While many people in the realm have magic—some can breathe underwater, sense people’s thoughts, or talk to animals— dragon children are rare. Unlike eye-color, wings aren’t inherited. No one can predict when or to whom a dragon child will be born. Their rarity means they are destined to rule. Rhinen and his older brother, Laeb are born with dragon wings, thus assuring their place on the throne. Laeb, the eldest has a clear path. When the next dragon king steps down, he will take his place. Younger brother Rhinen—well, no one knows exactly what to do with Rhinen.
Meanwhile, a rebellion is brewing…
All children of the realm are tested for magical abilities on their fifteenth birthday. Those with magic—the Shaynen—continue in school, and those who don’t—the Klor—enter a life of service. The magic-born rule and those without magic are second class citizens. That’s how it’s always been. Until now.
Rhinen’s easy life changes drastically when he is kidnapped by a group of rebels intent on bringing justice to the Klor people. In captivity, Rhinen meets Haia, a young dragon-girl. Together they discover a secret that could change everything, but first, Rhinen and Haia have to escape.
Plot: L.B. Lillibridge's Dragon Brothers stands as an uncommonly wise and empathetic fantasy, an adventure story whose royal heroes prevail not through heroic violence but by listening, questioning, and daring to upend the inequitable caste system that rewards them but punishes others. That heartening narrative, though, doesn't surge along the way the best fantasy adventures might, and the story develops little narrative momentum or continuity from chapter to chapter. The continual capturing and rescuing of hostages between the novel's two castes, the Shaynen and the Klor, feels repetitive rather than like suspenseful escalations.

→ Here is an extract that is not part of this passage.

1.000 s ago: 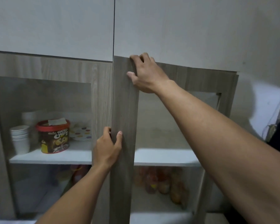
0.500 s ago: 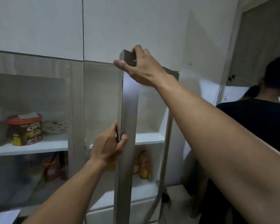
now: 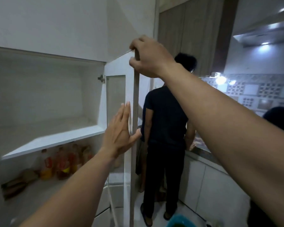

Prose/Style: Lillibridge excels at dialogue scenes, at the stirrings of conscience inside her characters, and at the invention and depiction of magic. Sometimes her paragraphs run long and lose some focus, detailing action after action without fully emphasizing any particular one. She knows her characters' hearts and gets them onto the page, but Dragon Brothers doesn't always tap into those characters' desires and fears for storytelling momentum.
Originality: "Dragon born" fantasy characters aren't new, of course, and stories of royal succession and rebellion in fantasy kingdoms have been familiar for centuries. But Lillibridge invests her fantasy with fresh, appealing characters, engaging moral dilemmas, and an inventive blend of science and magic. Especially welcome is the book's humanistic bent in an age of darker and darker fantasy books for younger readers. Flying, here, feels truly magical.
Character Development: Lillibridge’s dragon brothers are humble, big-hearted, and immediately appealing, as are the dragon toddler Haia, the apprentice Laney, and the sympathetic outlaw Rory. The adults are somewhat less vividly drawn, but, encouragingly, prove capable of change when the young people argue against longstanding injustice.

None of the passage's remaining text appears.